Task item
In the data that follows, count each line with the string "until"; the reply is the number only.

Data records
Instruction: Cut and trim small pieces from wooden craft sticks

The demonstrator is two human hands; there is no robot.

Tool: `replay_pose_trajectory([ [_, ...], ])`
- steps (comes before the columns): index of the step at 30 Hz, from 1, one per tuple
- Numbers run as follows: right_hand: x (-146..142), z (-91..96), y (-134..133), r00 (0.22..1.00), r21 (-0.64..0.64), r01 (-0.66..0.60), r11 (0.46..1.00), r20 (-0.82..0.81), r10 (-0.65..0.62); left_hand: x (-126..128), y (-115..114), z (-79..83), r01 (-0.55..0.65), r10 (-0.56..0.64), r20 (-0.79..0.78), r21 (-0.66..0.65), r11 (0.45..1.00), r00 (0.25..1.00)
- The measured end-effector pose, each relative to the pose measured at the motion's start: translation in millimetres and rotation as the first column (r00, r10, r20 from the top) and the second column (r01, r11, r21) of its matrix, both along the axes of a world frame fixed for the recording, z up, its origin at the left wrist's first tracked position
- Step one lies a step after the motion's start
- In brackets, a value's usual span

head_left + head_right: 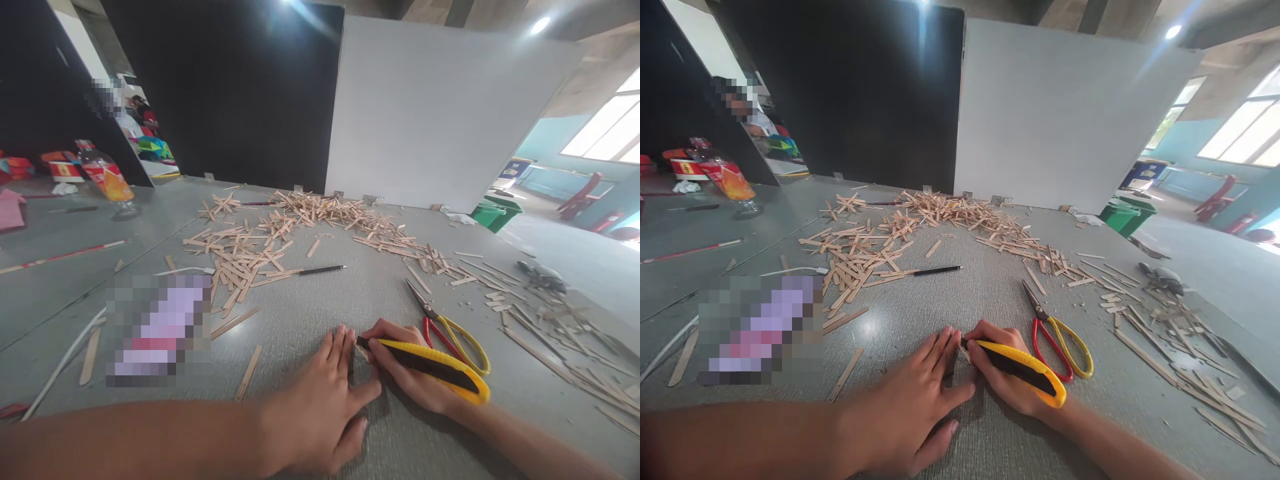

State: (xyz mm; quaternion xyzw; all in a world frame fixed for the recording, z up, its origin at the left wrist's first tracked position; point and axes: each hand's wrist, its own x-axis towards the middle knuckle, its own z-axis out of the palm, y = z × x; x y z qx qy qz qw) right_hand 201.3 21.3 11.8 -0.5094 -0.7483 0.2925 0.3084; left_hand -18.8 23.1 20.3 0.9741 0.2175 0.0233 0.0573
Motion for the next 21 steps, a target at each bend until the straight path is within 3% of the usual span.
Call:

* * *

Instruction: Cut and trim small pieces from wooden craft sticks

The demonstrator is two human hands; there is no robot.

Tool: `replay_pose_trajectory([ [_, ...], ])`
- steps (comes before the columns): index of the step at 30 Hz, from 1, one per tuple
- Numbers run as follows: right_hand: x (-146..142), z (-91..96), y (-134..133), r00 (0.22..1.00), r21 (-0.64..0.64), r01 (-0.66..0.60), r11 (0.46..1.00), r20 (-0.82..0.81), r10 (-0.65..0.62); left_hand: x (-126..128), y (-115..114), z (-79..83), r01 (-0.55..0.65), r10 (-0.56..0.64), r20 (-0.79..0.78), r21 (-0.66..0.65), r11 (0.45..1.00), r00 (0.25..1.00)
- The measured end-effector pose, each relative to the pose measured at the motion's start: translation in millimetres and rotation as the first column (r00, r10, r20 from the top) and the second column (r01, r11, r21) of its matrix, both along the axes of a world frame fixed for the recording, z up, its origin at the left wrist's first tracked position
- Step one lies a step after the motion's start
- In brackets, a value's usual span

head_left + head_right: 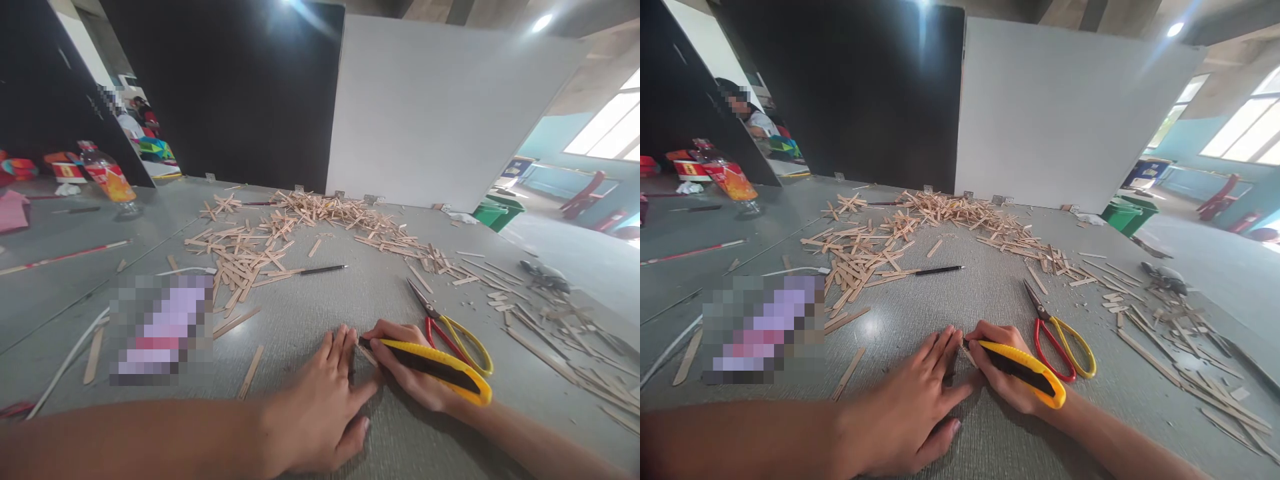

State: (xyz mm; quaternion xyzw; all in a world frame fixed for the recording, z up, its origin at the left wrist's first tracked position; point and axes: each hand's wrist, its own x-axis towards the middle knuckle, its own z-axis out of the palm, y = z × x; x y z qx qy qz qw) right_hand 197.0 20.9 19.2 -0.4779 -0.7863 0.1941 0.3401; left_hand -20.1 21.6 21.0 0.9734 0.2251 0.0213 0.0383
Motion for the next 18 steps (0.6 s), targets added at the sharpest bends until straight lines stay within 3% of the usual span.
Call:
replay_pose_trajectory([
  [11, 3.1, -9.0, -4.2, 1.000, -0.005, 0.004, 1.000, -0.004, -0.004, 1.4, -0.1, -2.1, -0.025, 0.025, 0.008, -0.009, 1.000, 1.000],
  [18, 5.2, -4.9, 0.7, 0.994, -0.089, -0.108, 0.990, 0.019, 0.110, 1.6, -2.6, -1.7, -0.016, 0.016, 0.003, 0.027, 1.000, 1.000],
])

Result of the exercise
2